• What the task requires:
All of the data must be retyped exactly, with nothing left out.
Start of Material provided
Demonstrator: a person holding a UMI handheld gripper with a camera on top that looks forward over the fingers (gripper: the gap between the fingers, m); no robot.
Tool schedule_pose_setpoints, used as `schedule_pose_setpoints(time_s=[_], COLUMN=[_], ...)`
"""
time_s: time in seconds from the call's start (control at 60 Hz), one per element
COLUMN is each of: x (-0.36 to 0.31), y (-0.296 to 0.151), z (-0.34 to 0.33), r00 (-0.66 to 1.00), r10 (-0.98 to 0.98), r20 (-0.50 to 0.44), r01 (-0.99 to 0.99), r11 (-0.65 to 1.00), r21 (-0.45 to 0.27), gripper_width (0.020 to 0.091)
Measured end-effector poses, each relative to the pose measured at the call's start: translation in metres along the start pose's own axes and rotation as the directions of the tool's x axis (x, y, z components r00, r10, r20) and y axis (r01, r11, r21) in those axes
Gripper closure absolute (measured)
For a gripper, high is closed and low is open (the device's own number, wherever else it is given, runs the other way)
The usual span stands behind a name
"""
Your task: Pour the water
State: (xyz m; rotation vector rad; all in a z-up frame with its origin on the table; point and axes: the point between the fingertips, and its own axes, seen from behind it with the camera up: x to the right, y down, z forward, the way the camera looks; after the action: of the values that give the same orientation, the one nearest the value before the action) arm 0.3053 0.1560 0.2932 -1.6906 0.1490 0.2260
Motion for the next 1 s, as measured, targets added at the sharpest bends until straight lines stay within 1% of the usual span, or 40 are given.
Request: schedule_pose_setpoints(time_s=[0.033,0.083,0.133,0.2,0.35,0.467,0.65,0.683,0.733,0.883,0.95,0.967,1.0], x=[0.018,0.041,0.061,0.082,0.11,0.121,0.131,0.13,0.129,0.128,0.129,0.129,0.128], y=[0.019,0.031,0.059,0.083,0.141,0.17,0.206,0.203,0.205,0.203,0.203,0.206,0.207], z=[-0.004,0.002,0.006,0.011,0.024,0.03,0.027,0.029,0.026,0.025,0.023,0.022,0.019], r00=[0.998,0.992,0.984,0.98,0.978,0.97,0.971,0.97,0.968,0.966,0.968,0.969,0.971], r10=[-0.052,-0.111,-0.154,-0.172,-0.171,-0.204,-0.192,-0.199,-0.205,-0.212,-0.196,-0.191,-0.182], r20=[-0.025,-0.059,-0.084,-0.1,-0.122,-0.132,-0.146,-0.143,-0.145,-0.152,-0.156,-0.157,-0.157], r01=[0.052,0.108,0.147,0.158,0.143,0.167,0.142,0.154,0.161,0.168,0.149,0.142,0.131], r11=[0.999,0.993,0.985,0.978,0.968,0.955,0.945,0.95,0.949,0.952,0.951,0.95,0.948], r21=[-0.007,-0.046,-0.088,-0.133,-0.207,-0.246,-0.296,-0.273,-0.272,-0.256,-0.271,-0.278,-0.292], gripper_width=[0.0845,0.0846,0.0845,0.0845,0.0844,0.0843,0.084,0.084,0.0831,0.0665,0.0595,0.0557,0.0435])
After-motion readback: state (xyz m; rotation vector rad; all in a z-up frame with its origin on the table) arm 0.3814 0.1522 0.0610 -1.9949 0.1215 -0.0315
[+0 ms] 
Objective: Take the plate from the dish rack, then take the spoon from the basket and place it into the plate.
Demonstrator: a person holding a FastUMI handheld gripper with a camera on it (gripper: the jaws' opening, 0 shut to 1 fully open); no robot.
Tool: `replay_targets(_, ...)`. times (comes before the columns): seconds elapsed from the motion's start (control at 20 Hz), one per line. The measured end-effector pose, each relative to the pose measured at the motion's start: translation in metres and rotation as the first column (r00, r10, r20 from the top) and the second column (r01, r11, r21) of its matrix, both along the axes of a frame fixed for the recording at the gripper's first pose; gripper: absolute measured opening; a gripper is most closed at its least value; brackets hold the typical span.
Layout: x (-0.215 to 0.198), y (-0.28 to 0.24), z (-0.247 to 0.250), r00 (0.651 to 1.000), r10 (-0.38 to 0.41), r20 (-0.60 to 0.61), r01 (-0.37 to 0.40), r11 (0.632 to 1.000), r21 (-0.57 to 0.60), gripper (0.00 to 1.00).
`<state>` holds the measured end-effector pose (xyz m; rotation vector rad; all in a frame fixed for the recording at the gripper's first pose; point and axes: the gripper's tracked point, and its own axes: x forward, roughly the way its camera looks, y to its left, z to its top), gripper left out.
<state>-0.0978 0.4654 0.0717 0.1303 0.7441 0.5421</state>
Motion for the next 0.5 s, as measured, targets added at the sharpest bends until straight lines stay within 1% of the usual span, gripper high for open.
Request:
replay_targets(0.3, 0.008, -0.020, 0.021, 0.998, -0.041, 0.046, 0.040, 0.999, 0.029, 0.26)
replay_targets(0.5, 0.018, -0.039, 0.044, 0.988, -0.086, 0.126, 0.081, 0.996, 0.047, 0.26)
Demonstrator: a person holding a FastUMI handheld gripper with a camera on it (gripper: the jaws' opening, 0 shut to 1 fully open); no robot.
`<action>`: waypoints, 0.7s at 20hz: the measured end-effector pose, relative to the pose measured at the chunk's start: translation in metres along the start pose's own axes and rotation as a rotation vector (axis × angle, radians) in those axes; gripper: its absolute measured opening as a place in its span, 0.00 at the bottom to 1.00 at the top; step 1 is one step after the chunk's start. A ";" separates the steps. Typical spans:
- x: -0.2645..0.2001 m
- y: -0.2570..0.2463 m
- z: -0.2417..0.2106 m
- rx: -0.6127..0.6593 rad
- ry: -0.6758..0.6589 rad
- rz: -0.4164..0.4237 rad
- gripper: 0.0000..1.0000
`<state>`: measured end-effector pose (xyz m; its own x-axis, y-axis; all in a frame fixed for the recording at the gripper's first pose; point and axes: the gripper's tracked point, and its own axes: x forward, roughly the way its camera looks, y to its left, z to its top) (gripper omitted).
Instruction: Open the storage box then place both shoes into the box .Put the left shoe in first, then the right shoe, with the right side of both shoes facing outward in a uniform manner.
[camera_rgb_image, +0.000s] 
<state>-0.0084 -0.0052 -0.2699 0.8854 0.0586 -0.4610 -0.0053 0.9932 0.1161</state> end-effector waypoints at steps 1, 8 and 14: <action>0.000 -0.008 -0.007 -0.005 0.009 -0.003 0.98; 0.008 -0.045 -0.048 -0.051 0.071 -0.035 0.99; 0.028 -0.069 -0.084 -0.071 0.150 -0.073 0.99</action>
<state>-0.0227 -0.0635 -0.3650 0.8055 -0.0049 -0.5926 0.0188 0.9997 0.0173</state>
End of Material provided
• Result of this task:
Demonstrator: a person holding a UMI handheld gripper with a camera on top that looks forward over the fingers (gripper: the gap between the fingers, m); no robot.
Tool schedule_pose_setpoints, used as `schedule_pose_setpoints(time_s=[_], COLUMN=[_], ...)`
"""
time_s: time in seconds from the call's start (control at 60 Hz), one per element
COLUMN is each of: x (-0.36 to 0.31), y (-0.296 to 0.151), z (-0.34 to 0.33), r00 (-0.66 to 1.00), r10 (-0.98 to 0.98), r20 (-0.50 to 0.44), r01 (-0.99 to 0.99), r11 (-0.65 to 1.00), r21 (-0.45 to 0.27), gripper_width (0.020 to 0.091)
Measured end-effector poses, each relative to the pose measured at the call's start: translation in metres along the start pose's own axes and rotation as the directions of the tool's x axis (x, y, z components r00, r10, r20) and y axis (r01, r11, r21) in those axes
Gripper closure absolute (measured)
For a gripper, high is closed and low is open (the device's own number, wherever else it is given, runs the other way)
The usual span stands behind a name
"""
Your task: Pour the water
State: (xyz m; rotation vector rad; all in a z-up frame with its origin on the table; point and axes: the point between the fingertips, and its own axes, seen from behind it with the camera up: x to the right, y down, z forward, the way the camera looks; after the action: of the values that give the same orientation, the one nearest the value before the action) arm 0.3053 0.1560 0.2932 -1.6906 0.1490 0.2260
Motion for the next 1 s, as measured, targets added at the sharpest bends until straight lines stay within 1% of the usual span, or 40 are given.
Request: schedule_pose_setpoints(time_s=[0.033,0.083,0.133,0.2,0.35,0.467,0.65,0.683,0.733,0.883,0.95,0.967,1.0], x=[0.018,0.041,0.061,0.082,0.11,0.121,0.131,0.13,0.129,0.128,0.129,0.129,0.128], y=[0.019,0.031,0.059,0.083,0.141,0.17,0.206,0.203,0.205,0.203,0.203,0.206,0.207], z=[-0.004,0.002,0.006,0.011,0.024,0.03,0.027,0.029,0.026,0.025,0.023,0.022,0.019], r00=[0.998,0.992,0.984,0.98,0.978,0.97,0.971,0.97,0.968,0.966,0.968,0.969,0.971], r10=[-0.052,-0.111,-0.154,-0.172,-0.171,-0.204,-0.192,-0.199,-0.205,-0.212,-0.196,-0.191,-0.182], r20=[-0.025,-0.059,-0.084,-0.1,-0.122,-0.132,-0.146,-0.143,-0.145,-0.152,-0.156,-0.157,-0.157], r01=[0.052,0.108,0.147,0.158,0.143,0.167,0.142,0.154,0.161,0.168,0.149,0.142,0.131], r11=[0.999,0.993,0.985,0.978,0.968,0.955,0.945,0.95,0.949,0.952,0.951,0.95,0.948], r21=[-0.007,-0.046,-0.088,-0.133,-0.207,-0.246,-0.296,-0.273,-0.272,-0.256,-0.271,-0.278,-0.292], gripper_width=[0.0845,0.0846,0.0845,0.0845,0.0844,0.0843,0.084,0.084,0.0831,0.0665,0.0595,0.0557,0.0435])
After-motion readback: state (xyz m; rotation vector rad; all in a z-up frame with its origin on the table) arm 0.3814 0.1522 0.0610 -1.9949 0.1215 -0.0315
[+0 ms] 
Objective: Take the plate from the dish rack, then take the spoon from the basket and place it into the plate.
Demonstrator: a person holding a FastUMI handheld gripper with a camera on it (gripper: the jaws' opening, 0 shut to 1 fully open); no robot.
Tool: `replay_targets(_, ...)`. times (comes before the columns): seconds elapsed from the motion's start (control at 20 Hz), one per line. The measured end-effector pose, each relative to the pose measured at the motion's start: translation in metres and rotation as the first column (r00, r10, r20 from the top) and the second column (r01, r11, r21) of its matrix, both along the axes of a frame fixed for the recording at the gripper's first pose; gripper: absolute measured opening; a gripper is most closed at its least value; brackets hold the typical span.
Layout: x (-0.215 to 0.198), y (-0.28 to 0.24), z (-0.247 to 0.250), r00 (0.651 to 1.000), r10 (-0.38 to 0.41), r20 (-0.60 to 0.61), r01 (-0.37 to 0.40), r11 (0.632 to 1.000), r21 (-0.57 to 0.60), gripper (0.00 to 1.00).
`<state>` holds the measured end-effector pose (xyz m; rotation vector rad; all in a frame fixed for the recording at the gripper's first pose; point and axes: the gripper's tracked point, and its own axes: x forward, roughly the way its camera looks, y to its left, z to its top), gripper left out.
<state>-0.0978 0.4654 0.0717 0.1303 0.7441 0.5421</state>
Motion for the next 0.5 s, as measured, targets added at the sharpest bends until straight lines stay within 1% of the usual span, gripper high for open.
Request:
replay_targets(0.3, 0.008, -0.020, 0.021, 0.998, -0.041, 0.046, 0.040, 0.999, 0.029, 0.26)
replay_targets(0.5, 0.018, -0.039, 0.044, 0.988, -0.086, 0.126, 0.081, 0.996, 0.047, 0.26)
Demonstrator: a person holding a FastUMI handheld gripper with a camera on it (gripper: the jaws' opening, 0 shut to 1 fully open); no robot.
`<action>`: waypoints, 0.7s at 20hz: the measured end-effector pose, relative to the pose measured at the chunk's start: translation in metres along the start pose's own axes and rotation as a rotation vector (axis × angle, radians) in those axes; gripper: its absolute measured opening as a place in its span, 0.00 at the bottom to 1.00 at the top; step 1 is one step after the chunk's start. A ";" separates the steps. Typical spans:
- x: -0.2645..0.2001 m
- y: -0.2570..0.2463 m
- z: -0.2417..0.2106 m
- rx: -0.6127..0.6593 rad
- ry: -0.6758..0.6589 rad
- rz: -0.4164..0.4237 rad
- gripper: 0.0000..1.0000
`<state>`: measured end-effector pose (xyz m; its own x-axis, y-axis; all in a frame fixed for the recording at the gripper's first pose; point and axes: the gripper's tracked point, and its own axes: x forward, roughly the way its camera looks, y to its left, z to its top) (gripper omitted).
Instruction: Open the storage box then place both shoes into the box .Put the left shoe in first, then the right shoe, with the right side of both shoes facing outward in a uniform manner.
[camera_rgb_image, +0.000s] 
<state>-0.0084 -0.0052 -0.2699 0.8854 0.0586 -0.4610 -0.0053 0.9932 0.1161</state> end-effector waypoints at steps 1, 8 and 14: <action>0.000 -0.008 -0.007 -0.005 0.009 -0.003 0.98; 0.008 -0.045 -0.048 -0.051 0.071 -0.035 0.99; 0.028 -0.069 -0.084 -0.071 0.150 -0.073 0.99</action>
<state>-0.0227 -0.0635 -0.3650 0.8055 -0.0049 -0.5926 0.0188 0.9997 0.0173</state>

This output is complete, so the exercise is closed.